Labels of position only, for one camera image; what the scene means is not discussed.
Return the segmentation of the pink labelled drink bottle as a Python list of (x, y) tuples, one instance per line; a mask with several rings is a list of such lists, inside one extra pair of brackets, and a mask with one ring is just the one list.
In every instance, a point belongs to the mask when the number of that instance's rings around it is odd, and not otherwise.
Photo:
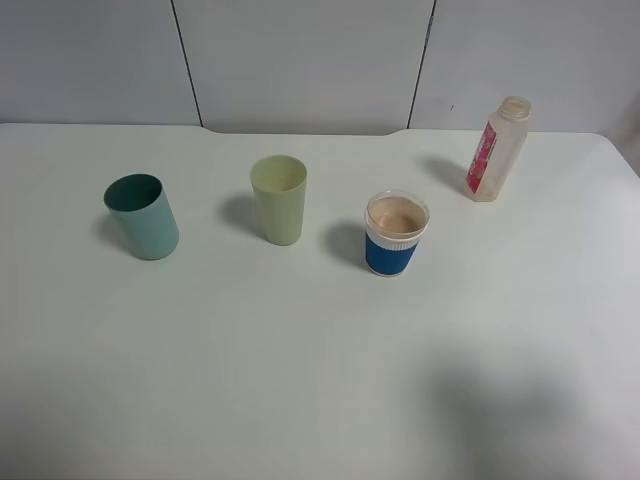
[(527, 99), (508, 96), (489, 115), (465, 179), (474, 201), (497, 198), (527, 138), (530, 113)]

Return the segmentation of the pale yellow plastic cup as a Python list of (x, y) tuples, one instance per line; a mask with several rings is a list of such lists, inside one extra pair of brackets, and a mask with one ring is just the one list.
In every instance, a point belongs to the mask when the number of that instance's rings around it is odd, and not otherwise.
[(288, 155), (269, 156), (253, 165), (250, 181), (267, 240), (279, 246), (297, 242), (303, 227), (305, 164)]

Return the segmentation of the clear cup with blue sleeve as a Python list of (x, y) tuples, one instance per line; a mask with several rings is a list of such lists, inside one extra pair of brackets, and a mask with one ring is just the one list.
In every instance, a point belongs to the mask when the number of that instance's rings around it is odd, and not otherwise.
[(375, 194), (364, 211), (365, 261), (376, 275), (394, 277), (409, 265), (430, 212), (409, 192), (385, 190)]

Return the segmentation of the teal plastic cup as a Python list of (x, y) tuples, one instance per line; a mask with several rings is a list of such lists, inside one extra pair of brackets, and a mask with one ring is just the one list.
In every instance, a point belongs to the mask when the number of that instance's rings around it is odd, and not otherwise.
[(157, 177), (135, 173), (119, 178), (106, 189), (103, 202), (137, 258), (163, 259), (178, 246), (179, 229)]

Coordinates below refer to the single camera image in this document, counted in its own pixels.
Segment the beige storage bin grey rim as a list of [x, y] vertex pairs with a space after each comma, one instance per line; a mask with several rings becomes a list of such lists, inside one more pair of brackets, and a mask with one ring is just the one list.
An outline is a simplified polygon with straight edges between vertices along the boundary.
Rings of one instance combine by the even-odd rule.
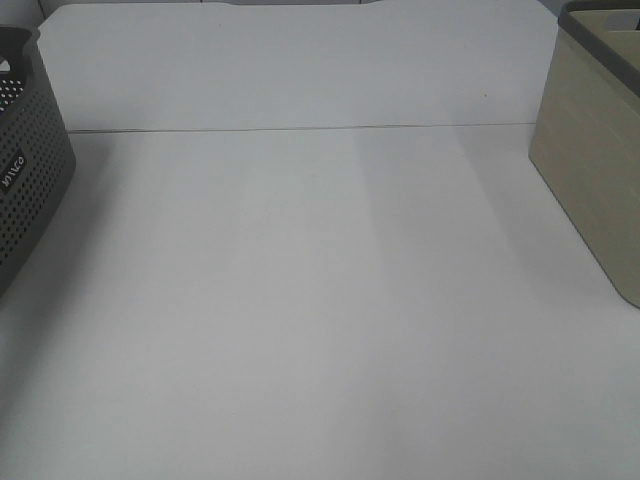
[[636, 1], [569, 1], [529, 158], [617, 293], [639, 304], [639, 30], [609, 30]]

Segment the grey perforated plastic basket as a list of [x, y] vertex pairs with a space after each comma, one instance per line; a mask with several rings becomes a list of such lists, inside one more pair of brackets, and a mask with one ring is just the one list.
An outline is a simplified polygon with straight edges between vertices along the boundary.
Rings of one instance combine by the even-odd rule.
[[1, 291], [38, 244], [64, 197], [76, 157], [35, 28], [3, 25], [1, 59]]

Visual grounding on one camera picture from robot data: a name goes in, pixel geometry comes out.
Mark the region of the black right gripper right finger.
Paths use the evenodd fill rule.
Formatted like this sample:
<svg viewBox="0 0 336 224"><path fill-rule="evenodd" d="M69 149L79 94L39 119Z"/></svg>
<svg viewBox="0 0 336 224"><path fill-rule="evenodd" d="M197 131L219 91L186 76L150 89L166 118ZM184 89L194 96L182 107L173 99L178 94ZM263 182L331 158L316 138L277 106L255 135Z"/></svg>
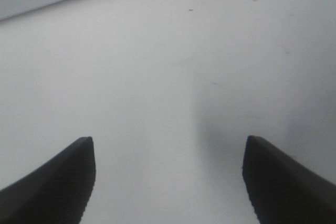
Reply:
<svg viewBox="0 0 336 224"><path fill-rule="evenodd" d="M260 136L247 138L242 176L260 223L335 223L335 184Z"/></svg>

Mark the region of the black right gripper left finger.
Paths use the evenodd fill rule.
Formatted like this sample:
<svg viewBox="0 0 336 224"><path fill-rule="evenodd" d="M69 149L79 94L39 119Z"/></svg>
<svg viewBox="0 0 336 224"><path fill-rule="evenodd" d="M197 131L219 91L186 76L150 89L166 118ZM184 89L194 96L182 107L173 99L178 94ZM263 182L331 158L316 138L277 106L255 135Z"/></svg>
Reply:
<svg viewBox="0 0 336 224"><path fill-rule="evenodd" d="M96 180L93 139L81 137L1 189L1 223L80 223Z"/></svg>

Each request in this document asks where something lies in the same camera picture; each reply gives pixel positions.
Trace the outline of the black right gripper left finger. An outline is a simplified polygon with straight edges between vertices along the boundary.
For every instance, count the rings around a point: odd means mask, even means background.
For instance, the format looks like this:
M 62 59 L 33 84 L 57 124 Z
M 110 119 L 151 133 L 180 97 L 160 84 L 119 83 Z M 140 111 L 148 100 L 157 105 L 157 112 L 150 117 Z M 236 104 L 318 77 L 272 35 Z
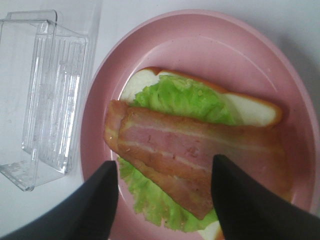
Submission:
M 63 202 L 3 239 L 107 240 L 117 204 L 117 165 L 106 161 Z

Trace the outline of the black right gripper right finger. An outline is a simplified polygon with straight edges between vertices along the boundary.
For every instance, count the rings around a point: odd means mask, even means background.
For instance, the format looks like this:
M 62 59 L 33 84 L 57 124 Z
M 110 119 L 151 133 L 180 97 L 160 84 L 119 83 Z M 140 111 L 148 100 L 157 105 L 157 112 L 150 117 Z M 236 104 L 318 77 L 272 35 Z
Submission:
M 320 219 L 267 190 L 229 158 L 212 161 L 211 196 L 226 240 L 318 240 Z

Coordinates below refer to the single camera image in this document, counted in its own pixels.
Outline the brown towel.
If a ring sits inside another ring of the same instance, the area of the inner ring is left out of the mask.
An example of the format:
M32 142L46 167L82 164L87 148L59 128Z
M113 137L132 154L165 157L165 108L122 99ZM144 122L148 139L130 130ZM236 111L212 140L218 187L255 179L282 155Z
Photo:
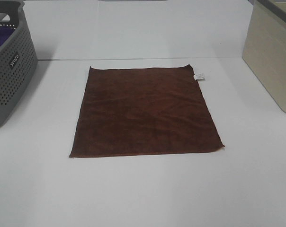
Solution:
M191 65L90 68L70 157L210 153L221 148Z

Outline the beige storage box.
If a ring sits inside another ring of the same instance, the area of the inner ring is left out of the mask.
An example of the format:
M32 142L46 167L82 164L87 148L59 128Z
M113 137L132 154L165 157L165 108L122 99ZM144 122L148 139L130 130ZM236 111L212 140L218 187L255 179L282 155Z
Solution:
M242 58L286 113L286 0L256 0Z

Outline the grey perforated laundry basket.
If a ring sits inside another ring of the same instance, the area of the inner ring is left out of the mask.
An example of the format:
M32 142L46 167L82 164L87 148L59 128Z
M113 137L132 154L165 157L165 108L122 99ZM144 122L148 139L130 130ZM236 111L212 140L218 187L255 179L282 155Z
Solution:
M7 14L10 18L9 21L0 21L0 30L12 30L0 46L0 126L17 106L37 67L24 4L22 0L0 0L0 14Z

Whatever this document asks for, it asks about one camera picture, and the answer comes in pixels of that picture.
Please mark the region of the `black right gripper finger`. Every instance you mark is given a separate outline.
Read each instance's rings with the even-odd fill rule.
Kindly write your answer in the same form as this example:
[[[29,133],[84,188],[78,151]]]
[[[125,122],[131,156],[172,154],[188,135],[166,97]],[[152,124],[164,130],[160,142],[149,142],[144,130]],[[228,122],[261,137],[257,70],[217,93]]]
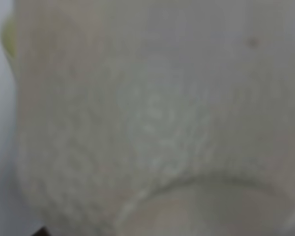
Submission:
[[[50,236],[48,230],[45,227],[40,228],[36,231],[33,236]]]

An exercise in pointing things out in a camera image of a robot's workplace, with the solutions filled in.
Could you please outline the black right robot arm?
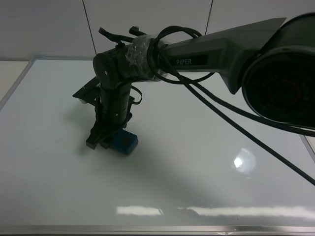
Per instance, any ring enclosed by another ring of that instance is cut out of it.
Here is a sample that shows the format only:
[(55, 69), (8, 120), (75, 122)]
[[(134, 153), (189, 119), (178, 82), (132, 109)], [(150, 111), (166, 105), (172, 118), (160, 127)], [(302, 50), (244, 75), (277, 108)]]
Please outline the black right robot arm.
[(96, 121), (86, 141), (95, 148), (123, 129), (132, 84), (177, 77), (179, 85), (198, 86), (184, 72), (220, 74), (231, 94), (241, 90), (252, 119), (306, 136), (315, 134), (315, 15), (273, 18), (201, 35), (179, 26), (157, 36), (132, 27), (129, 36), (99, 33), (116, 43), (93, 60), (99, 94)]

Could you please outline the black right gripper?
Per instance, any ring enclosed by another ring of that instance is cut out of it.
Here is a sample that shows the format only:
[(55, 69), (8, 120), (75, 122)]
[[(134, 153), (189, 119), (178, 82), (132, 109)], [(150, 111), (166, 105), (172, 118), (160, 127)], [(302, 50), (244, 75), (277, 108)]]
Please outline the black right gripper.
[(120, 147), (122, 128), (129, 116), (130, 91), (131, 83), (122, 83), (114, 89), (99, 86), (99, 97), (95, 100), (96, 122), (86, 139), (87, 147), (95, 149), (98, 143), (105, 149)]

::::::::::

→ **EXERCISE DETAILS**
Filter the entries down to the lines holding the string "asks". Copy each of those lines.

→ **SOLUTION TO THE EXERCISE**
Each request in this document asks where something lies in the same camera picture; each reply gives pixel positions.
Whatever this document asks for, it asks about one camera picture, and the answer comes in pixels of that picture.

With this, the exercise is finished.